Since we’ve moved house, the car theft seems to have stopped, but it’s given way to a graffiti bender. Drawing on the walls is Baby’s new thing. Within an hour of arrival, before the furniture had even arrived, he had tagged the wall just inside the back door with a marker pen.

Then followed several weeks of May Blossom telling anyone who would listen, and several who wouldn’t, about how Baby had drawn on the walls and what a naughty thing that was. Foolishly, we believed this to be a fictional crime, until one day I peeked behind the armchair in the playroom to discover some wall art of Banksy-esque proportions. Bloody Baby.

And now the kitchen lino has some fetching pink highlighter drawings right beside May Blossom’s table and chair. Coinicidence? I think Baby’s trying to set you up, my love.

We’ve tried keeping the pens out of reach, but Baby is a determined climber. We’ve discussed it often with his mother and she agrees that his behaviour is a cry for help. Baby wants more attention, so we’re working on ways to make that happen.
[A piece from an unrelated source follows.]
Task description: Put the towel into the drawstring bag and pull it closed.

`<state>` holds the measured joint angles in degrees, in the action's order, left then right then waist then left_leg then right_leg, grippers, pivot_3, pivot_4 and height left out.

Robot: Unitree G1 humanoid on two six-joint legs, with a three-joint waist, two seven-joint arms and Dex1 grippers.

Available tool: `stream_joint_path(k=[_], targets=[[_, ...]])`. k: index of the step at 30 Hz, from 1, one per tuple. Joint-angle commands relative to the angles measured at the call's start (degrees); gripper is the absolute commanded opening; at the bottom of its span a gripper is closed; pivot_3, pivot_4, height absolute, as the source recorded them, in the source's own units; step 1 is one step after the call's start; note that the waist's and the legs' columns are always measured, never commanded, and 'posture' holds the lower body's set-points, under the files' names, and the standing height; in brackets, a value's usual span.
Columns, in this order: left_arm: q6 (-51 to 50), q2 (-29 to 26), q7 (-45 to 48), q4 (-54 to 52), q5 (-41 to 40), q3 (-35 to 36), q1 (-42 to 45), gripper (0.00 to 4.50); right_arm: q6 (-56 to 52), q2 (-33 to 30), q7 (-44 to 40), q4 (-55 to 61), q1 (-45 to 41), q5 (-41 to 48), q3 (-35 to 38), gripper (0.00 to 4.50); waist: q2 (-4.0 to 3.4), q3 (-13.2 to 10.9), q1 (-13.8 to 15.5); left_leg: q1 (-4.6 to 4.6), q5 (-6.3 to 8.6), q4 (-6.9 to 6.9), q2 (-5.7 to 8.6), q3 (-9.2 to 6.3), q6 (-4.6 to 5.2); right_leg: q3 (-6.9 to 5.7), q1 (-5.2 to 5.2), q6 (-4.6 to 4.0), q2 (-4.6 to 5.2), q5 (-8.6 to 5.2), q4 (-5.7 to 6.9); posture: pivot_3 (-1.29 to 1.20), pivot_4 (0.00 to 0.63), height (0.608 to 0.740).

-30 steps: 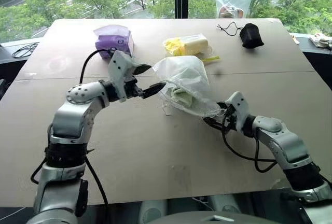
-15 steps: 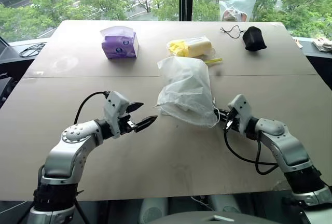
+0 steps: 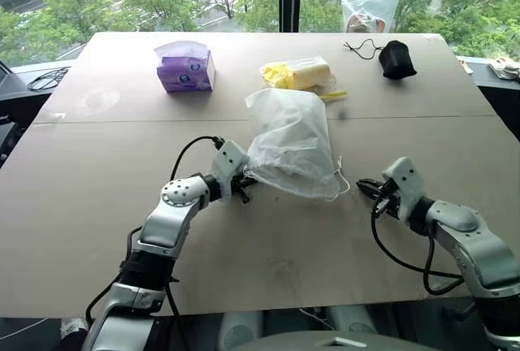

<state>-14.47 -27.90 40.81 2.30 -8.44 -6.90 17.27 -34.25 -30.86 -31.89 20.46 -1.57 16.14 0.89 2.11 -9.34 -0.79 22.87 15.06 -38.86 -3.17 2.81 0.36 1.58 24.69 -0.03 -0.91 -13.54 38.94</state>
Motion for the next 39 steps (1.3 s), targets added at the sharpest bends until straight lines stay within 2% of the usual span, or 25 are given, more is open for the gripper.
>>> stream_joint_path(k=[1,5,8,10,15,18,20,24,27,31,33,36,39], targets=[[2.0,-1.7,-1.6,-1.2,1.2,2.6,-2.0,0.04,1.7,0.7,1.4,2.9,0.5,1.3,4.2,0.00,-0.02,0.0,-0.2,-0.04,0.00,0.02,-0.01,0.03,0.00,0.04,0.00,0.03,0.00,-0.02,0.02,0.00,0.150,0.740],[0.8,-3.5,-1.6,-2.5,-1.1,6.7,-2.3,0.04,5.9,-0.6,-0.7,2.0,0.0,-0.6,2.3,0.00,-0.02,0.0,-0.2,-0.14,0.00,0.14,-0.05,-0.01,0.00,0.01,0.01,0.19,-0.06,-0.11,0.04,0.00,0.150,0.740],[-0.3,-4.3,-1.5,-2.7,-2.3,9.1,-2.4,0.00,10.1,-3.4,-5.8,-0.3,-1.6,-2.7,-1.9,0.78,-0.04,0.0,-0.1,-0.14,0.00,0.16,-0.05,-0.02,0.00,-0.02,0.01,0.19,-0.07,-0.12,0.03,0.00,0.150,0.740],[-1.3,-4.7,-3.1,-1.1,-3.2,12.3,-1.8,0.00,15.5,-5.1,-6.8,-5.3,-3.8,-7.6,-5.3,1.74,-0.03,0.0,-0.1,-0.12,0.00,0.16,-0.02,0.03,0.00,0.01,0.00,0.19,-0.03,-0.11,-0.01,0.00,0.150,0.740],[-1.9,-5.6,-4.8,1.1,-4.0,16.5,-0.6,0.00,22.6,-5.5,-12.7,-10.2,-8.5,-10.2,-10.6,3.89,-0.02,0.0,0.0,-0.10,0.00,0.17,0.01,0.05,0.00,0.01,0.02,0.18,-0.01,-0.10,-0.04,0.00,0.150,0.740],[-2.2,-5.4,-4.7,-0.3,-4.4,16.8,-0.6,0.00,27.9,-5.7,-15.2,-13.6,-12.5,-15.0,-15.5,3.89,-0.02,0.0,-0.2,-0.10,0.00,0.20,-0.02,0.03,0.00,0.00,0.02,0.16,-0.04,-0.09,-0.05,0.00,0.150,0.740],[-2.7,-4.9,-4.8,-1.3,-4.8,16.7,-0.5,0.00,28.1,-6.5,-20.4,-14.3,-14.1,-14.4,-18.1,3.89,-0.01,0.0,-0.2,-0.13,0.00,0.21,-0.02,0.06,0.00,0.03,0.02,0.16,-0.04,-0.09,-0.04,0.00,0.150,0.740],[-3.4,-4.6,-4.8,-2.1,-5.2,16.4,0.1,0.00,25.7,-5.0,-24.1,-14.9,-17.0,-12.3,-19.2,3.89,0.02,0.0,0.1,-0.11,0.00,0.21,-0.03,0.01,0.00,-0.03,0.01,-0.02,-0.02,0.01,-0.05,0.00,0.150,0.740],[-3.7,-4.2,-4.8,-2.4,-5.6,16.1,0.8,0.00,25.6,-3.3,-25.8,-19.6,-20.0,-14.5,-21.9,3.89,0.04,0.0,-0.2,-0.13,0.00,0.20,-0.03,0.05,0.00,0.01,0.01,-0.02,-0.03,0.01,-0.04,0.00,0.150,0.740],[-3.9,-3.8,-4.7,-3.5,-5.6,15.4,0.7,0.00,22.3,0.1,-27.1,-27.1,-21.5,-13.0,-21.8,3.89,0.27,0.2,-0.7,-0.32,0.00,0.21,-0.10,0.05,0.00,0.03,-0.09,-0.04,-0.06,0.02,0.00,0.00,0.150,0.740],[-4.0,-3.8,-4.7,-4.2,-5.7,15.4,0.3,0.00,21.3,-0.7,-28.3,-27.8,-21.3,-13.4,-22.0,3.37,0.27,0.2,-1.2,-0.46,0.00,0.24,-0.14,0.04,0.00,0.04,-0.19,-0.06,-0.03,0.03,0.02,0.00,0.150,0.740],[-4.3,-3.8,-4.6,-4.7,-6.0,15.9,-0.5,0.00,18.4,-2.4,-30.1,-25.2,-20.1,-11.8,-21.0,2.20,0.25,0.2,-1.3,-1.05,0.00,0.44,-0.13,0.05,-0.01,0.07,-0.70,-0.05,0.01,-0.01,-0.03,0.00,0.150,0.740],[-4.3,-3.6,-4.7,-4.9,-6.2,16.1,-1.2,0.00,16.2,-3.7,-30.9,-23.0,-18.5,-11.0,-20.9,0.59,0.25,0.2,-1.1,-1.20,0.00,0.49,-0.12,0.03,-0.01,0.03,-0.89,0.10,0.04,-0.12,-0.06,0.00,0.150,0.740]])
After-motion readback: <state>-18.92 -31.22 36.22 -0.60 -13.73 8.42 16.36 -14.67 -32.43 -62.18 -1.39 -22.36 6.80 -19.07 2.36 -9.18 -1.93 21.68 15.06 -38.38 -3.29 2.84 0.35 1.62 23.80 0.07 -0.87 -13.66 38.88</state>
Yesterday, out of the blue, May Blossom told me that ‘When life gets easier, Baby will stop drawing on the walls.’ What am I supposed to do with that information?  Seems to me like Baby has it pretty good already, but perhaps if his poor mother wasn’t as restricted in her television viewing and if I were even freer with the biscuits and ice-cream, then things might ease up for the little blighter. And our house might look a little less like the mouth of a train tunnel.